Aucune région de la planète ne serait épargnée, mais celles qui sont les plus démunies face à cette crise seraient les plus durement frappées. En Afrique, par exemple, des dizaines de millions de personnes pourraient ainsi être forcées de migrer, tandis que la malnutrition, les maladies infectieuses et les vagues de chaleur seraient plus présentes que jamais.

Coauteur du rapport publié ce lundi et spécialiste des impacts sur les zones côtières, Gonéri Le Cozannet a souligné dimanche que plusieurs régions souffriront de la hausse du niveau de la mer, en précisant qu’avec un réchauffement de plus de 2 °C, il deviendrait « impossible » de limiter cette hausse. Le niveau des océans, qui a déjà gagné 20 cm depuis 1900, pourrait encore monter d’environ 50 cm d’ici 2100, même en supposant de limiter le réchauffement à 2 °C. Un tel scénario représente une menace directe pour des régions côtières comme l’est du Québec, mais aussi pour le milliard d’êtres humains qui vivent le long des côtes dans le monde.

Adaptation

 

En plus de rappeler les importants retards en matière de lutte contre les bouleversements climatiques, le GIEC constate que l’humanité tarde à mettre en œuvre les mesures nécessaires pour s’adapter au réchauffement et à ses impacts. La plupart des actions sont « fragmentées », à « petite échelle » et conçues « pour répondre aux impacts actuels », et non à ceux à venir.

Même si ce manque de préparation « compromet l’avenir », Gonéri Le Cozannet a souligné dimanche qu’il existe plusieurs « obstacles à l’adaptation », dont un faible sentiment d’urgence chez les citoyens, un manque de volonté politique et des ressources financières et techniques limitées. Il a aussi rappelé que plusieurs régions perpétuent des situations qui seront problématiques à l’avenir, comme le fait de construire dans des zones côtières vulnérables à la hausse du niveau de la mer et aux événements climatiques extrêmes.

Le GIEC évoque donc la nécessité d’un changement de paradigme qui passe par un « développement résilient au changement climatique » afin de s’adapter au réchauffement. Le rapport souligne notamment l’urgence de préserver ou de restaurer jusqu’à 50 % des écosystèmes terrestres, aquatiques et marins de la planète. Il évoque aussi le verdissement des milieux urbains, le développement de transports durables, la diversification des cultures dans le domaine agricole et une gestion des pêches respectueuse de la capacité des écosystèmes.
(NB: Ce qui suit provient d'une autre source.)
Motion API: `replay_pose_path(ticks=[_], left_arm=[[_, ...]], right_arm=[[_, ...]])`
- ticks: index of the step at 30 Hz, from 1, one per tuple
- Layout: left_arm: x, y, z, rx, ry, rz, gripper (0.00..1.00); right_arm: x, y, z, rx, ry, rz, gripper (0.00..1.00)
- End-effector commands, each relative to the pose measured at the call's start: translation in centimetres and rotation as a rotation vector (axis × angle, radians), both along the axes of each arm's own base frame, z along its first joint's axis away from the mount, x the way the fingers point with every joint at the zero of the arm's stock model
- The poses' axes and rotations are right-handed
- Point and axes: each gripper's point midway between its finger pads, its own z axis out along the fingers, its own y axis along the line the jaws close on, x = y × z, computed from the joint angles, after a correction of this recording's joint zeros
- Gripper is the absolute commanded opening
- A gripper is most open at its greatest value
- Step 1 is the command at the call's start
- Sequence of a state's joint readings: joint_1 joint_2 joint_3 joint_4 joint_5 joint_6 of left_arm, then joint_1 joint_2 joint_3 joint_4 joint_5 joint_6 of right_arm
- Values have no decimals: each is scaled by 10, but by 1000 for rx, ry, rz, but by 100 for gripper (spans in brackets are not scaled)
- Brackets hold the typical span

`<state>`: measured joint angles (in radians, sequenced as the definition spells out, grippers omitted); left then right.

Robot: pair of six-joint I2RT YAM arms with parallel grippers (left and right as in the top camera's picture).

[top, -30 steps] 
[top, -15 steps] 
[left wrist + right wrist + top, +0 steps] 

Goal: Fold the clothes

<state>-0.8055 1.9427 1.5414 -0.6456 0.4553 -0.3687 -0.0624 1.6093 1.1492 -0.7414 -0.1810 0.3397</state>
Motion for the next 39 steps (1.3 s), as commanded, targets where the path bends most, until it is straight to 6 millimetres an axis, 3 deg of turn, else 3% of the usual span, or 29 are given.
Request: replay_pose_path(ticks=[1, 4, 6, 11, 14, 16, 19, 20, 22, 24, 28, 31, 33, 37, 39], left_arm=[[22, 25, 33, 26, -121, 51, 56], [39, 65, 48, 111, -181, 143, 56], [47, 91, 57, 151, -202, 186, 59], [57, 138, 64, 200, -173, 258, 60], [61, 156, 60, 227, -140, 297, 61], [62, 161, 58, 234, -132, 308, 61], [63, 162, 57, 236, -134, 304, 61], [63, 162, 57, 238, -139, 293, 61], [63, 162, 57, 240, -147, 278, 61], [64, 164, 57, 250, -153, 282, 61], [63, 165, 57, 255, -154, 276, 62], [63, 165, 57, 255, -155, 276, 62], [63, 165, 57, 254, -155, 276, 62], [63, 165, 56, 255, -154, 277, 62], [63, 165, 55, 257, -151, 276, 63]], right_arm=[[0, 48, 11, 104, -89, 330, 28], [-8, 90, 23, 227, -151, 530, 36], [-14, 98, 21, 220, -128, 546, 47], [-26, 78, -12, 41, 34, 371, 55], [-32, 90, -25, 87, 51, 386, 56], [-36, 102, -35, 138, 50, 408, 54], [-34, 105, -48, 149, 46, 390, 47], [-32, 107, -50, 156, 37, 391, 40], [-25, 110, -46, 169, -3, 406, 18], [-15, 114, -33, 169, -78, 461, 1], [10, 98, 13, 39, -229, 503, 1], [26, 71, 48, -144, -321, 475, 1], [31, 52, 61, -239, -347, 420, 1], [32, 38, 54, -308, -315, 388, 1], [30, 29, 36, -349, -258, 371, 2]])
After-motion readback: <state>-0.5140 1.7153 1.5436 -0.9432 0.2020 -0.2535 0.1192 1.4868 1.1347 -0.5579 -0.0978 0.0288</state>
Des efforts sans précédent seront aussi nécessaires pour accroître la résilience des systèmes de santé et de production énergétique.

Malgré l’ampleur historique de la tâche, les experts du GIEC insistent sur l’urgence d’agir, puisqu’« au-delà d’un réchauffement de 1,5 °C », les impacts seront tels qu’ils rendront la résilience de plus en plus difficile et de plus en plus coûteuse, notamment en ce qui concerne les vies humaines. Et au-delà de 2 °C, elle deviendra carrément impossible dans certaines régions.